* _PROBLEM DESCRIPTION_:
Find the word "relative" in the records below. List each line containing it.

<<<<

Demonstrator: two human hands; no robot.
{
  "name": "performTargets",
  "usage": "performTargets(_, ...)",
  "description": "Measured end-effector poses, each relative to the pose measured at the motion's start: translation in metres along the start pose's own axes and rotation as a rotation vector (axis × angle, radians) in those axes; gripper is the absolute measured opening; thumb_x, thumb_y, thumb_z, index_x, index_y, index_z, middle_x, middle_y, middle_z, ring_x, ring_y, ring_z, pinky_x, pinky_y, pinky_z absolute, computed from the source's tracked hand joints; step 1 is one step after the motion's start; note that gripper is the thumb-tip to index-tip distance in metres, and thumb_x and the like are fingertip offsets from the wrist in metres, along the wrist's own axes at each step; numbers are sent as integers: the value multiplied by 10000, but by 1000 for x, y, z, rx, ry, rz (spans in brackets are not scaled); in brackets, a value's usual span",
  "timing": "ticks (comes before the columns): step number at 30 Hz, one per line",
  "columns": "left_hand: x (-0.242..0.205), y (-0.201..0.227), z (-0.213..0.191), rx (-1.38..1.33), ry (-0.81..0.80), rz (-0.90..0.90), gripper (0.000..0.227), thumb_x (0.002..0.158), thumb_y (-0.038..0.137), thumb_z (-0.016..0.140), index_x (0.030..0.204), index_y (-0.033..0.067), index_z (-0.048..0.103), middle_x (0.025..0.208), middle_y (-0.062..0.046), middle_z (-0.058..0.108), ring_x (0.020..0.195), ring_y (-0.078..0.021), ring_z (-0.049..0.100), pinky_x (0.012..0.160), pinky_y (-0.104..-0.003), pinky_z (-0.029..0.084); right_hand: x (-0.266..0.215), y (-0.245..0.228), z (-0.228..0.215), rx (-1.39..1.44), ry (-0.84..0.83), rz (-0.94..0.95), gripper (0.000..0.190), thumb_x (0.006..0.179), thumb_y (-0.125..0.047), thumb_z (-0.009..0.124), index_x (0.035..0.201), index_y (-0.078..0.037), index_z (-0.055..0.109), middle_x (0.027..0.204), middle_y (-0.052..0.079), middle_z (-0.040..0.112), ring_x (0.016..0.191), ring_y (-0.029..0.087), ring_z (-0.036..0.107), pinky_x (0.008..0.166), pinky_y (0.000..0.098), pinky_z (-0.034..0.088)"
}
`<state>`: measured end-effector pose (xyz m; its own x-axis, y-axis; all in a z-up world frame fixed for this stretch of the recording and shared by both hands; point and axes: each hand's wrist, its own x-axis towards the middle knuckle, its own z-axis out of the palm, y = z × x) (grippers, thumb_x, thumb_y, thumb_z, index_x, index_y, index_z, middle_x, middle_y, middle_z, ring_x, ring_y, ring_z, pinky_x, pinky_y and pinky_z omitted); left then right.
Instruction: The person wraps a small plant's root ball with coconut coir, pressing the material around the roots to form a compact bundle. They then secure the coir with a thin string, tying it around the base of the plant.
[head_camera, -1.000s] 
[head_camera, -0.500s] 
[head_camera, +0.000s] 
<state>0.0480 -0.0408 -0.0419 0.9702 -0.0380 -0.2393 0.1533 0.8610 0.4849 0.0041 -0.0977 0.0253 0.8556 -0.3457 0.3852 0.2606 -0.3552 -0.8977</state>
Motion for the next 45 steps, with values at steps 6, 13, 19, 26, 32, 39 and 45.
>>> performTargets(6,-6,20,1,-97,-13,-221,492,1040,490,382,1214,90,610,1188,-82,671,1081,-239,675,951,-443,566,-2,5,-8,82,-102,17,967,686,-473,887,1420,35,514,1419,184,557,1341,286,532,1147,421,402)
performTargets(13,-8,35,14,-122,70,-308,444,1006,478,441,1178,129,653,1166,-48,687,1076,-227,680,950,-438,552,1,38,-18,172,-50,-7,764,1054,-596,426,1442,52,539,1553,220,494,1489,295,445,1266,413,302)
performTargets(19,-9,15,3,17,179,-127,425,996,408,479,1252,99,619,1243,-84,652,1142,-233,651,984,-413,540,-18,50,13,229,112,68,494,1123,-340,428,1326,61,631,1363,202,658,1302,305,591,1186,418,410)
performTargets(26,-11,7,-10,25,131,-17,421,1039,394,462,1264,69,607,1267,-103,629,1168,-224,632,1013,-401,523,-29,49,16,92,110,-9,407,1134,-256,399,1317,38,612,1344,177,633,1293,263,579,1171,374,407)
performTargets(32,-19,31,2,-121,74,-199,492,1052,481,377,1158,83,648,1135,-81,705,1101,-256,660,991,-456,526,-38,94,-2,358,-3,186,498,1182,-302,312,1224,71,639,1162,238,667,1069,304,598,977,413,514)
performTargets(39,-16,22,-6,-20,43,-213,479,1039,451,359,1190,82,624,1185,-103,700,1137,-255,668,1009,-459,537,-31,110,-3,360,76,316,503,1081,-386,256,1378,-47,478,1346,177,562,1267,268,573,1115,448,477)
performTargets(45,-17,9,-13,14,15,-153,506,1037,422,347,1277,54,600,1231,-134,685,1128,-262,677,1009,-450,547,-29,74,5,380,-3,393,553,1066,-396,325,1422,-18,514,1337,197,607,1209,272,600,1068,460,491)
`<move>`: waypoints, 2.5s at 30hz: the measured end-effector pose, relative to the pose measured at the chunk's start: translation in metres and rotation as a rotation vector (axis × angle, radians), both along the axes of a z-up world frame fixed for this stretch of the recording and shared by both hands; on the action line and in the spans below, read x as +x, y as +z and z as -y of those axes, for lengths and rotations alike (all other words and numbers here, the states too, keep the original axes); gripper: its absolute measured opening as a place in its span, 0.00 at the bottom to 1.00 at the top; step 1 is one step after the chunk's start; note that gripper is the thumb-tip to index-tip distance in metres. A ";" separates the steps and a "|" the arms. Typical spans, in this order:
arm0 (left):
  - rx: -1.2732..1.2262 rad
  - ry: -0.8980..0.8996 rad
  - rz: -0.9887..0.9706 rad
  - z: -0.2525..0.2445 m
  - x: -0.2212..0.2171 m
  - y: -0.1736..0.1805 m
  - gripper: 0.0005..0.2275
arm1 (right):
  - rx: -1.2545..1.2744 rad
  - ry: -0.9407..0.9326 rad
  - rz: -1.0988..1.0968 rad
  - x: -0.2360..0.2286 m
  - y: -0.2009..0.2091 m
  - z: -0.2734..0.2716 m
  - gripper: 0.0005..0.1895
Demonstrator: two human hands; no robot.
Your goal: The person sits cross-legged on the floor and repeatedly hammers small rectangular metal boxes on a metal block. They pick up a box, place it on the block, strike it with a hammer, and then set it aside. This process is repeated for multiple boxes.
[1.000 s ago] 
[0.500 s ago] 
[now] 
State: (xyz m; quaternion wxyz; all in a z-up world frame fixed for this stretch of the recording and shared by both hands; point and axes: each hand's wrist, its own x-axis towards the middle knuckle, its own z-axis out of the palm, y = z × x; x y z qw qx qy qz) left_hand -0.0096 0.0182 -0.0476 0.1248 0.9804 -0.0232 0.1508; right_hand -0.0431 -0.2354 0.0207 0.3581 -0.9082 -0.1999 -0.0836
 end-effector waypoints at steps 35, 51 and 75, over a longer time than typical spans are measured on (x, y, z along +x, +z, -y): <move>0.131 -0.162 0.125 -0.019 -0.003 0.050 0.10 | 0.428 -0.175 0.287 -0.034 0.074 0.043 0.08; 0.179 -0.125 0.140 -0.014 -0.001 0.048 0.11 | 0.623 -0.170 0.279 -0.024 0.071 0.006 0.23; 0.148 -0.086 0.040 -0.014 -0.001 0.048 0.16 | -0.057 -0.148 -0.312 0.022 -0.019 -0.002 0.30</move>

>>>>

* _RESPONSE TO THIS TASK_:
  "description": "Measured end-effector poses, each relative to the pose measured at the motion's start: translation in metres along the start pose's own axes and rotation as a rotation vector (axis × angle, radians) in those axes; gripper is the absolute measured opening; thumb_x, thumb_y, thumb_z, index_x, index_y, index_z, middle_x, middle_y, middle_z, ring_x, ring_y, ring_z, pinky_x, pinky_y, pinky_z absolute, computed from the source's tracked hand joints; step 1 is one step after the motion's start; note that gripper is the thumb-tip to index-tip distance in metres, and thumb_x and the like are fingertip offsets from the wrist in metres, along the wrist's own axes at each step; numbers are sent as integers: the value multiplied by 10000, but by 1000 for x, y, z, rx, ry, rz (spans in brackets are not scaled); in brackets, a value's usual span",
`<move>`: waypoints, 2.5s at 30hz: the measured end-effector pose, relative to the pose measured at the chunk's start: translation in metres and rotation as a rotation vector (axis × angle, radians), both along the axes of a z-up world frame fixed for this stretch of the recording and shared by both hands; on the action line and in the spans below, read x as +x, y as +z and z as -y of those axes, for lengths and rotations alike (all other words and numbers here, the states too, keep the original axes); gripper: its absolute measured opening as a place in its span, 0.00 at the bottom to 1.00 at the top; step 1 is one step after the chunk's start; note that gripper is the thumb-tip to index-tip distance in metres. A ";" separates the steps and a "|" the arms. Typical spans, in this order:

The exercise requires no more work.